Jean-Léon Gérôme visited Egypt in 1856 for the first time, traveling up the Nile to Cairo, across the Sinai Peninsula, and eventually to Damascus. This trip began the start of his many orientalist paintings depicting the Arab religion, landscapes of the North African regions, and genre life of the its peoples. He made multiple studies and sketches of the landscapes and gathered costumes and artefacts as studies for his oriental scenes. Between 1864 and 1904 Gérôme taught at his own atelier at the École des Beaux-Arts, one of three professors, teaching his students a progession of drawing skills before they were allowed to work in oils.

Jean-Léon Gérôme died in his atelier on the 10th of January 1904. He was found in front of a portrait of Rembrandt and close to his own painting “Truth Coming Out of Her Well”. At his own request, he was given a simple burial service. But the Requiem Mass given in his memory was attended by a former president of the Republic, most prominent politicians, and many painters and writers. Gérôme is buried in the Montmartre Cemetery in front of the statue “Sorrow” that he had cast for his son Jean who had died in 1891.

Jean-Léon Gérôme

Jean-Léon Gérôme, “Markos Botsaris”, Oil on Canvas, 1874

Jean-Léon Gérômea was a French painter and sculptor in the style now known as academicism. The range of his oeuvre included historical painting, Greek mythology, Orientalism, portraits, and other subjects, bringing the academic painting tradition to an artistic climax. He is considered one of the most important painters from this academic period.
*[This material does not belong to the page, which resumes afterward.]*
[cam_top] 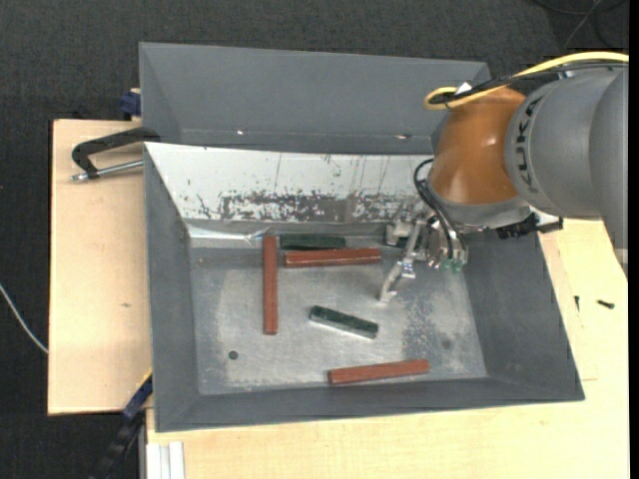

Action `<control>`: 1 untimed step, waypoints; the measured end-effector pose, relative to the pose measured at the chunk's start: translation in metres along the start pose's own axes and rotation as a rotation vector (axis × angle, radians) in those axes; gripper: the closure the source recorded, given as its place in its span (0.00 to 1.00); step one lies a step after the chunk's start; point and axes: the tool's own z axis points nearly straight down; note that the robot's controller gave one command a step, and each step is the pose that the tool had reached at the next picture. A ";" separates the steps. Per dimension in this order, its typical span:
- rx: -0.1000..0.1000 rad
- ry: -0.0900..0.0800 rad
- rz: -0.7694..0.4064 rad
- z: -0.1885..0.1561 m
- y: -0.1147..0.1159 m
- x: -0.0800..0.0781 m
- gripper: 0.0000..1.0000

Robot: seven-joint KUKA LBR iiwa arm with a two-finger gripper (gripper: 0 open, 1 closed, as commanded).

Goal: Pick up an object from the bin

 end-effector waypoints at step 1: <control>-0.001 0.008 0.067 0.000 0.047 0.009 1.00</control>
Offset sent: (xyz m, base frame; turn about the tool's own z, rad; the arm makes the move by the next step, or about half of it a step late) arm 0.0000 0.0000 0.0000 0.0000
This painting by Jean-Léon Gérôme depicts Markos Botsaris, a Greek hero of Greek War of Independence (1821-1832). Markos Botsaris led the Greek forces during the revolution against the Ottoman Empire and was a skillfull partisan leader in Western Greece. During the Battle of Karpenisi, on August 6, 1823, he was killed while scouting the Ottoman positions.

Jean Leon Gerome

Jean Leon Gerome, “Duel After a Masquerade Ball”, Oil on Canvas, 1857-59, Walters Art Museum

In 1859, William Thompson Walters, purchased” The Duel After the Masquerade” at the National Academy of Design in New York for $2,500. The painting is a replica of the “Suite d’un Bal Masque” painted by Gérôme for the duc d’Aumale and exhibited at Gambart’s London Gallery in 1858. The original is part of the collection of the Musée Condé in Chantilly, France.

The scene is set on a gray winter morning in the Bois de Boulogne, trees bare and snow covering the ground. A man dressed as a Pierrot has been mortally wounded in a épée du combat duel and has collapsed into the arms of a Duc de Guise. A surgeon, dressed as a doge of Venice, tries to stop the flow of blood, while a Domino holds his head.

The survivor of the duel, dressed as an American Indian, walks away with his second, Harlequin, leaving behind his weapon and some feathers of his headdress, towards his carriage, shown waiting in the background.

The bizarreness of the scene in regards to the brightly colored costumes turns to pathos at the sight of blood on the Pierrot.